**EXERCISE DIRECTIONS**: For the listing that follows, report how many lines contain the word "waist", giving the number and no other text.

### INPUT DATA ###

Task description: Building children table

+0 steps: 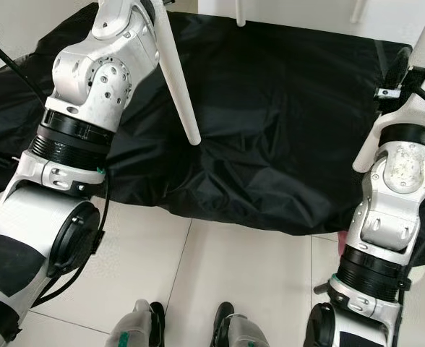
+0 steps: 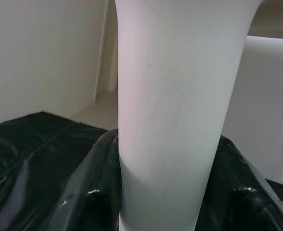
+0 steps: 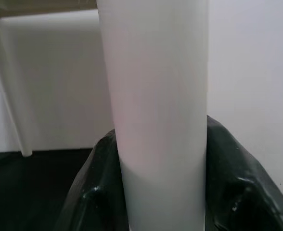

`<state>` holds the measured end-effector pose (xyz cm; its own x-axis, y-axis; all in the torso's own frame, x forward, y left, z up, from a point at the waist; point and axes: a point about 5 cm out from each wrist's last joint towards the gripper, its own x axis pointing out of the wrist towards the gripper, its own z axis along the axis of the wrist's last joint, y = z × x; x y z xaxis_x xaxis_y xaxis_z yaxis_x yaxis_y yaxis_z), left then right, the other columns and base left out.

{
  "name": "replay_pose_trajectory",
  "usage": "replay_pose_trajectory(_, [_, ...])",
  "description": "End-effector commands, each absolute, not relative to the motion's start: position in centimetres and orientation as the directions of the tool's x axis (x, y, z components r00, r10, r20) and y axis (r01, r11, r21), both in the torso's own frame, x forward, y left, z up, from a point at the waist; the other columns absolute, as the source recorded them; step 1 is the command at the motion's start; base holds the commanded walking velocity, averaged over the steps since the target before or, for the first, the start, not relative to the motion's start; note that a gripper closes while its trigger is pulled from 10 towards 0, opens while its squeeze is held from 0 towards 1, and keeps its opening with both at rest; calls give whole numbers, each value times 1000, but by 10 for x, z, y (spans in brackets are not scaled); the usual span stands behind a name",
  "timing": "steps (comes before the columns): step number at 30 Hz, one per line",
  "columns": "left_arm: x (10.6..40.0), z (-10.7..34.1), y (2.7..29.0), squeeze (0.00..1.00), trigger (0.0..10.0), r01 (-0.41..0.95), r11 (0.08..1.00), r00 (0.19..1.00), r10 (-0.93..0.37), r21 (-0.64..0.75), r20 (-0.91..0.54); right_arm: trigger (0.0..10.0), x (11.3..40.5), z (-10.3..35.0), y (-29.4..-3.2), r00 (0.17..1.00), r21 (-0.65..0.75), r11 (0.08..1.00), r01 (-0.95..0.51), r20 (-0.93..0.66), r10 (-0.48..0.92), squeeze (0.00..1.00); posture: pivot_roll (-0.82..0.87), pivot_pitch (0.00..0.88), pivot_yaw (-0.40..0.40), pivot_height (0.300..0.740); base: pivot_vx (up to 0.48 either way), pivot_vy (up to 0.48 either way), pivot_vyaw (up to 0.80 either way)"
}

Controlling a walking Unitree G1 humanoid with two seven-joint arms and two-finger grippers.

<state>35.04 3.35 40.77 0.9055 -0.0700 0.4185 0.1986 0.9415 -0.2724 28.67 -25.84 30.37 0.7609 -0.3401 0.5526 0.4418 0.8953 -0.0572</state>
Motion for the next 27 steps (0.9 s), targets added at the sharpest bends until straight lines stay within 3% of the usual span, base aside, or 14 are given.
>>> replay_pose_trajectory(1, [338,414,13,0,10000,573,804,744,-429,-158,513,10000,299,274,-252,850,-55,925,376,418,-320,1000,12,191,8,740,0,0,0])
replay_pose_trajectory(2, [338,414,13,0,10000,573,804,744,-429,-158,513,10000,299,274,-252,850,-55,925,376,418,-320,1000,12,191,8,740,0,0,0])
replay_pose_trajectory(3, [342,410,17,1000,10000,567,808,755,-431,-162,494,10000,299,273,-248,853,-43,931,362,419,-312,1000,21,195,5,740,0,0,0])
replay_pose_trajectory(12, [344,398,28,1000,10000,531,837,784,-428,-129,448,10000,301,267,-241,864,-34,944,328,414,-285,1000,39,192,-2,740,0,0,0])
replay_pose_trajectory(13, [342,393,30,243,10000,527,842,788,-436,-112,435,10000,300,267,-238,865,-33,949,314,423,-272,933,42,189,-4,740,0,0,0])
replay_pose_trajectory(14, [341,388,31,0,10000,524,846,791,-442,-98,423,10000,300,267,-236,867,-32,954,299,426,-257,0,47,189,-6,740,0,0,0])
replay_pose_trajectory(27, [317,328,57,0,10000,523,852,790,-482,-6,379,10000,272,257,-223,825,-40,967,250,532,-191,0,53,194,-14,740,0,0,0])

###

**EXERCISE RESPONSE**: 2